Start of MATERIAL SUPPLIED

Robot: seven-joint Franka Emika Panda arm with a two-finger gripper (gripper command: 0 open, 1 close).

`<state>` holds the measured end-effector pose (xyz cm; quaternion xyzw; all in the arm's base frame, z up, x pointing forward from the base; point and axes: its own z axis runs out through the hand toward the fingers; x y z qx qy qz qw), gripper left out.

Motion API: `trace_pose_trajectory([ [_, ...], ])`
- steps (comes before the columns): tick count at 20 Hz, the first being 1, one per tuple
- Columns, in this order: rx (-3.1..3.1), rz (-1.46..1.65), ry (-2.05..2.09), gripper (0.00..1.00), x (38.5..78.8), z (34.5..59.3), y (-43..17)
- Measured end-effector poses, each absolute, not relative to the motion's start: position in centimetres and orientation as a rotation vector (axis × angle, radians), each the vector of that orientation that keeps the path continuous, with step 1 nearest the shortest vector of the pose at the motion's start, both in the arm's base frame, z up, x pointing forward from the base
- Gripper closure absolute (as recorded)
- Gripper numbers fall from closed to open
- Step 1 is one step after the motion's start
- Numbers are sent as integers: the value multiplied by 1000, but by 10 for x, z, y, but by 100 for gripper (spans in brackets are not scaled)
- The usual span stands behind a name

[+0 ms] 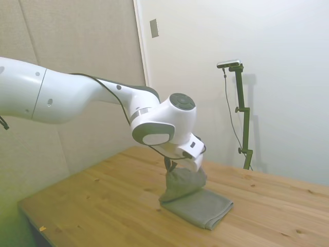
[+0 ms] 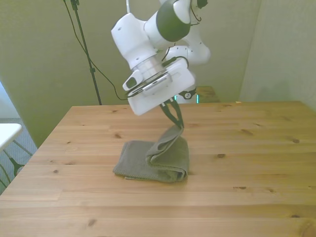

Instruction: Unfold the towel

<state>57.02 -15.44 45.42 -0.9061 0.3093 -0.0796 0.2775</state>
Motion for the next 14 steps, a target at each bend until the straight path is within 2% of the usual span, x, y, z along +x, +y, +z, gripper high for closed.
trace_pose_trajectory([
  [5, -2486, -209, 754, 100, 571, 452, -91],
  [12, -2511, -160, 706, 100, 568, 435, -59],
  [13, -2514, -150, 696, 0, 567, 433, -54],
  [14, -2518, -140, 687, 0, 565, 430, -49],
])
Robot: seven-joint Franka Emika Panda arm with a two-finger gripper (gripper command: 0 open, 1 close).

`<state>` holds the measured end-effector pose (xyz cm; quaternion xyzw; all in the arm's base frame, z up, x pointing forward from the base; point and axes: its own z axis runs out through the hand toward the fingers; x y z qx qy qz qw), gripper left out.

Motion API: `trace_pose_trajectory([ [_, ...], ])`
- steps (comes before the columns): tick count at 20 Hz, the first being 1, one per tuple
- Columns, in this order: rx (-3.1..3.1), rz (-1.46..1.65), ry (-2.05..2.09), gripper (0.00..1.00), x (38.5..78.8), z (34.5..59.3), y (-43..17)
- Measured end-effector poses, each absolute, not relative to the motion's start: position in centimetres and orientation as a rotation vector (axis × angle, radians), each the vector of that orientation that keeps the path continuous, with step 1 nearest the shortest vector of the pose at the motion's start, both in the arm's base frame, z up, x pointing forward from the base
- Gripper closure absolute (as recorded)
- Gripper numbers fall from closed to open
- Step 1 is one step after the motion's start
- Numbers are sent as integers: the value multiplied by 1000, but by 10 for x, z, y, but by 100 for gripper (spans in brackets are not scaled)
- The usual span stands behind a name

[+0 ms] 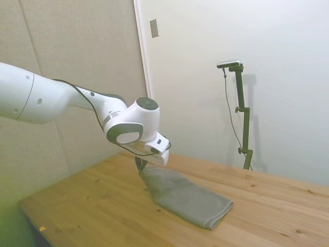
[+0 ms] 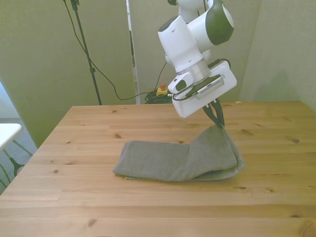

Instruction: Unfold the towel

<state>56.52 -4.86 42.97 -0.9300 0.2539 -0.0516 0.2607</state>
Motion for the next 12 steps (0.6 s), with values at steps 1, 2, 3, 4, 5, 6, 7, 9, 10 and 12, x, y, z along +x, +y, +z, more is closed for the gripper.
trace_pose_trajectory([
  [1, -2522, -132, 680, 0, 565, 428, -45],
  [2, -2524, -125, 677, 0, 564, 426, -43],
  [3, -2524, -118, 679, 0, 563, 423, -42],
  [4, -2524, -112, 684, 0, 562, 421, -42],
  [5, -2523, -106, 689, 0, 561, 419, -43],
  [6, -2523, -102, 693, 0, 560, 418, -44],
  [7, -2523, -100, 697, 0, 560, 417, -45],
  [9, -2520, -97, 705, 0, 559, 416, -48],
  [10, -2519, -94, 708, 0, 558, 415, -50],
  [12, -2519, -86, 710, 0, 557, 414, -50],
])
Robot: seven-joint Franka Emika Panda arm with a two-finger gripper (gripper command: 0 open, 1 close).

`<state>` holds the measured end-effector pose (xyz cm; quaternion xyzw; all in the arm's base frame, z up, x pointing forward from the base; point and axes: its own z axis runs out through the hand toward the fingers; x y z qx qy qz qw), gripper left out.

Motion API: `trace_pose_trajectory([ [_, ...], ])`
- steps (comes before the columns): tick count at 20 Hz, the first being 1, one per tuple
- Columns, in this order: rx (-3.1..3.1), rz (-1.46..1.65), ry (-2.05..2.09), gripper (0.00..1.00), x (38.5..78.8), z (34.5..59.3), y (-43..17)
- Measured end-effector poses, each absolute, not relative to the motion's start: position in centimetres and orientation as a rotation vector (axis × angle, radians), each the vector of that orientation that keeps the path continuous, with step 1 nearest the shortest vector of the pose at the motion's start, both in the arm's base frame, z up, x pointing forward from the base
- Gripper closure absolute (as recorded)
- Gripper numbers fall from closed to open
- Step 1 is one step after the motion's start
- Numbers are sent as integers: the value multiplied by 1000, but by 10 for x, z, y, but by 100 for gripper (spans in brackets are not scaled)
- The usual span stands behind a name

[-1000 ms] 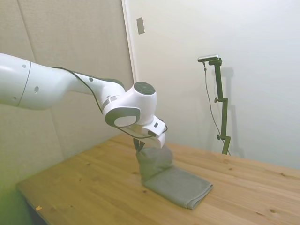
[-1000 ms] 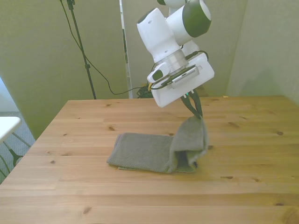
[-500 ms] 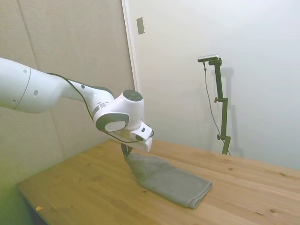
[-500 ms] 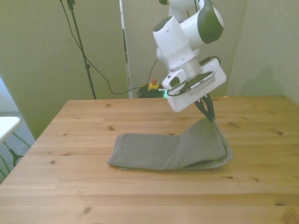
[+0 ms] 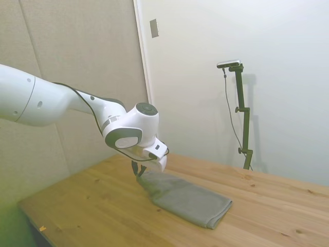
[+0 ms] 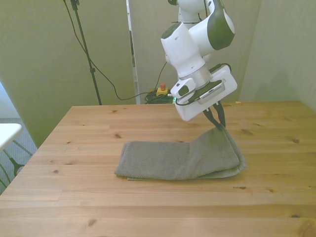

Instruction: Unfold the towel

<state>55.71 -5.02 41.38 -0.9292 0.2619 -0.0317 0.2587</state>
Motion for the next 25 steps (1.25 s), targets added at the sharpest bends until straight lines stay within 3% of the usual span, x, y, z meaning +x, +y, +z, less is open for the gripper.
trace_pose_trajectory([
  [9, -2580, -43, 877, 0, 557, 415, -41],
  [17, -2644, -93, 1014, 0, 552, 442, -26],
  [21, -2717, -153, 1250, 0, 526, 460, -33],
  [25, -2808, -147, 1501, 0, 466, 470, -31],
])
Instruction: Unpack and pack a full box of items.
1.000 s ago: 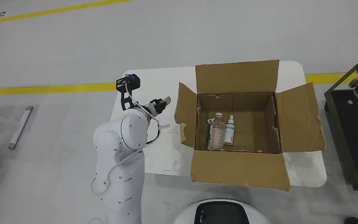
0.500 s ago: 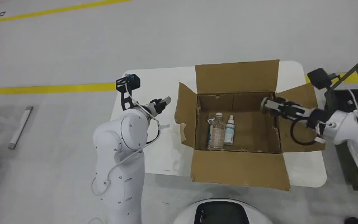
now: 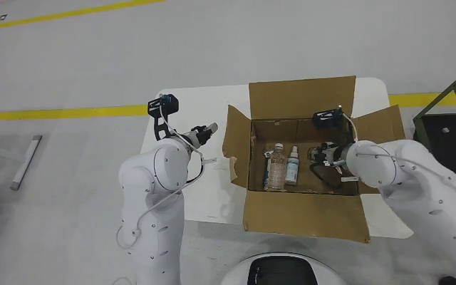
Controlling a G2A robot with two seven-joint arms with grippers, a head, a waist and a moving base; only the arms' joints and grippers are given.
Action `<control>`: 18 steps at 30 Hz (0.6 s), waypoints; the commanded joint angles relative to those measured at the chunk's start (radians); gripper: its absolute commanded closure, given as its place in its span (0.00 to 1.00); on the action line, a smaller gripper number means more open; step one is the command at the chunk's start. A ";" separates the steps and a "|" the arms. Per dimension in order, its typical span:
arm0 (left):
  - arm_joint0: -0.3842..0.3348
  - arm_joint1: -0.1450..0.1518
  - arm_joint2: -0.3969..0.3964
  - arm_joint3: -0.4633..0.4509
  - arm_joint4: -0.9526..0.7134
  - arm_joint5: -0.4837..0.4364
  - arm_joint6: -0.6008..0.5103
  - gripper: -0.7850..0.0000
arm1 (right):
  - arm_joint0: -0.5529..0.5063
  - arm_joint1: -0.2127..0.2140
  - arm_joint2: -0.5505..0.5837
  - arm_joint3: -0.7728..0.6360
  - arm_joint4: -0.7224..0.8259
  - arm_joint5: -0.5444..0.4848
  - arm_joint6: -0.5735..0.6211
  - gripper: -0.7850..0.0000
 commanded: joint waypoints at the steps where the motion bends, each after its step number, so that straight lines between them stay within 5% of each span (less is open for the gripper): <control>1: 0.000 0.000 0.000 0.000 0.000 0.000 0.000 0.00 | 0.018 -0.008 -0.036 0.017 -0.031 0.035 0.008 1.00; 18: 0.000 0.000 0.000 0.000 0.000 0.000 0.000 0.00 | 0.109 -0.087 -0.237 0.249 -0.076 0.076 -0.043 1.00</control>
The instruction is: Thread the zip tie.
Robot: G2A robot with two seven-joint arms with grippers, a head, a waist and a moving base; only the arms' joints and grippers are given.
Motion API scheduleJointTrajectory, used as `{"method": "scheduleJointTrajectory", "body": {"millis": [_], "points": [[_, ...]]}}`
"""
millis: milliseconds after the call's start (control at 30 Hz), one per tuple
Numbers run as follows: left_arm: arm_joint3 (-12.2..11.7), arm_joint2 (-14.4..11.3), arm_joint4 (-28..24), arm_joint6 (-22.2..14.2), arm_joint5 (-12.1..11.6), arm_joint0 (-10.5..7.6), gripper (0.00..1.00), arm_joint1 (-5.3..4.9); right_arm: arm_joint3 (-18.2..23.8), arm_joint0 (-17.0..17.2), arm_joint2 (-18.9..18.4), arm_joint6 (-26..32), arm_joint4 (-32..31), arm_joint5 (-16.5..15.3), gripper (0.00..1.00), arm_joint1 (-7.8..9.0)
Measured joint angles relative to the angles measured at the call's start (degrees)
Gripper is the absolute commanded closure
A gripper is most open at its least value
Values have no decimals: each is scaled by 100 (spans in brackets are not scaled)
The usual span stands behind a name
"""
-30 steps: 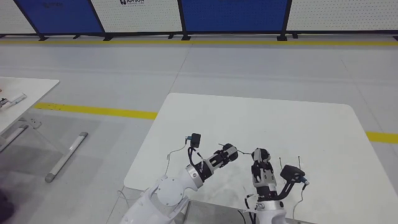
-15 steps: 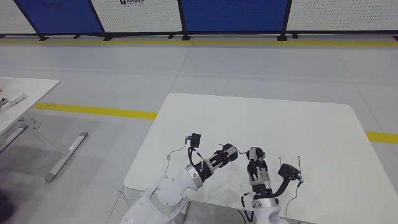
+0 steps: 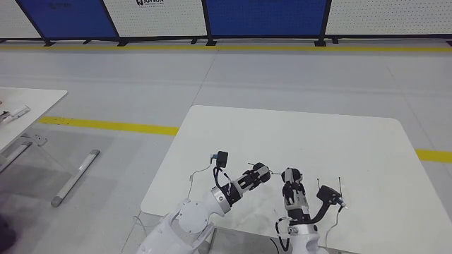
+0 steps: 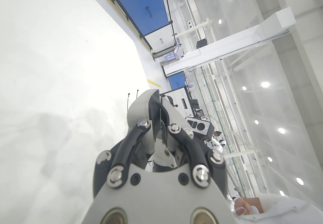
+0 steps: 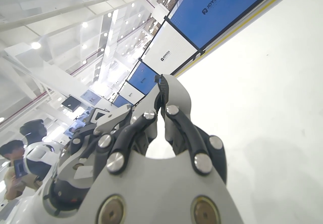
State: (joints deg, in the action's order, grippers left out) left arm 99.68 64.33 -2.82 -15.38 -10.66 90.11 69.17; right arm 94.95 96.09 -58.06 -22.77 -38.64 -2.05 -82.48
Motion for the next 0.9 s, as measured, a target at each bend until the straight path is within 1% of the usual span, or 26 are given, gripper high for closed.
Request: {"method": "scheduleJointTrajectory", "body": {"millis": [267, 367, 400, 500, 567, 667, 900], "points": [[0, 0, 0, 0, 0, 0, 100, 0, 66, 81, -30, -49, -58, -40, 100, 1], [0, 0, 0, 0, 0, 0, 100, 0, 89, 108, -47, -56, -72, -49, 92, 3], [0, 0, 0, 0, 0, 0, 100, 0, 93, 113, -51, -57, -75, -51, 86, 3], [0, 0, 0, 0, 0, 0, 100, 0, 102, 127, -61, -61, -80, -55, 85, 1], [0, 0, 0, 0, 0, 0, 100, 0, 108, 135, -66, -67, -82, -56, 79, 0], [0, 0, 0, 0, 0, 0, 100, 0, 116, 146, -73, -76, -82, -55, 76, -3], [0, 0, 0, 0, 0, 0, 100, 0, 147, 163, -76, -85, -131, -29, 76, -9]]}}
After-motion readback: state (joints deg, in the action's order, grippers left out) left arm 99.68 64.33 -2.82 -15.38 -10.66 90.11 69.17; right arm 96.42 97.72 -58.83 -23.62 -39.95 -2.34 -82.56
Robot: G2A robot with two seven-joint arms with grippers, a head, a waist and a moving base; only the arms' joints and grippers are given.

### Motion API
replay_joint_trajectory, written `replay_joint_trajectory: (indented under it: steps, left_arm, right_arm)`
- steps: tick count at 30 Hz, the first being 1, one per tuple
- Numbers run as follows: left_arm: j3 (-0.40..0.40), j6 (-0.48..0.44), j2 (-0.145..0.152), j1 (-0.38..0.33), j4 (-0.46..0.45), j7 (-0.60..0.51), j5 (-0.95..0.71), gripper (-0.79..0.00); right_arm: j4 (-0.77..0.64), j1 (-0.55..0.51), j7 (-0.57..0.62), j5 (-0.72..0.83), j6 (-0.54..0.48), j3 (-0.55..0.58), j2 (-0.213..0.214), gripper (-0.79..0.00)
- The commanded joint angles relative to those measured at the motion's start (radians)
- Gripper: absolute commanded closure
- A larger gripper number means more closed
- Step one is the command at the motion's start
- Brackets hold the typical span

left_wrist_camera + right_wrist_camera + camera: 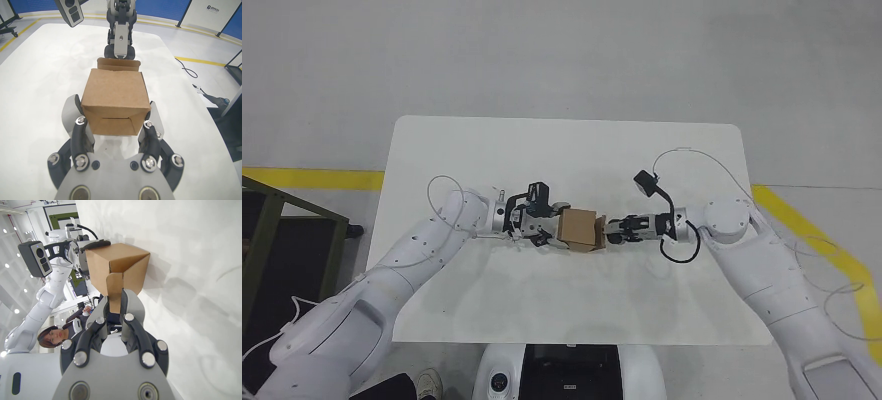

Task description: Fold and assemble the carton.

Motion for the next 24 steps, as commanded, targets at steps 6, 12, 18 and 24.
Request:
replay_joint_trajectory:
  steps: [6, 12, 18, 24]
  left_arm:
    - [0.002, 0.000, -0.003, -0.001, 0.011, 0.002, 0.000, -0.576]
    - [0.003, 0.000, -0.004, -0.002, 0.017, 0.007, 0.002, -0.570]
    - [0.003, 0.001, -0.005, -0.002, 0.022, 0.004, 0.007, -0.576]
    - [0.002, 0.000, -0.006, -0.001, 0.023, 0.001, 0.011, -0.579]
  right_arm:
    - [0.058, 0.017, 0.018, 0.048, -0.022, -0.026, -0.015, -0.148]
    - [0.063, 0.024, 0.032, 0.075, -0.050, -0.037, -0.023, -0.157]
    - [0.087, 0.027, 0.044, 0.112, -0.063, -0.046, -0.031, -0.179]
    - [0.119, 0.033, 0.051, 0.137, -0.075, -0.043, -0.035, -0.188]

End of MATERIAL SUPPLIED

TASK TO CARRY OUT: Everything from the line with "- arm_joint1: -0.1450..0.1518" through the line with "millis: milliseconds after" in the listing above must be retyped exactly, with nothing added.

SOLVED PROBLEM:
  - arm_joint1: -0.1450..0.1518
  - arm_joint2: -0.3969..0.3964
  - arm_joint3: -0.4633..0.4509
  - arm_joint4: -0.9526..0.7134
  - arm_joint5: -0.4837..0.4364
  - arm_joint6: -0.6008..0.5103
  - gripper: -0.7850..0.0000
arm1 (right):
  - arm_joint0: -0.5529..0.5063
  - arm_joint1: -0.2127..0.2140
  - arm_joint2: -0.5505..0.5837
  - arm_joint3: -0.7728..0.6360
  - arm_joint4: -0.7224..0.8259
  - arm_joint5: -0.5444..0.4848
  - arm_joint6: -0.5735..0.6211
  - gripper: -0.7850..0.0000
 commanded: joint waypoints at the steps where the motion bends, each after its step number, so that straight lines between them stay within 5% of each span (less is open for the gripper): <control>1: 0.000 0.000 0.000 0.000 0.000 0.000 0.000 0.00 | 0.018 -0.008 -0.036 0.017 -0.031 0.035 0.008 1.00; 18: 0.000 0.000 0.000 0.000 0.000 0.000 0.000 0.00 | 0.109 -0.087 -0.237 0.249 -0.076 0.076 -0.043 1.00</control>
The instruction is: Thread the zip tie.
Robot: G2A robot with two seven-joint arms with grippers, a head, a waist and a moving base; only the arms' joints and grippers are given.
Motion API scheduleJointTrajectory, used as `{"method": "scheduleJointTrajectory", "body": {"millis": [_], "points": [[_, ...]]}}`
"""
millis: milliseconds after the call's start (control at 30 Hz), one per tuple

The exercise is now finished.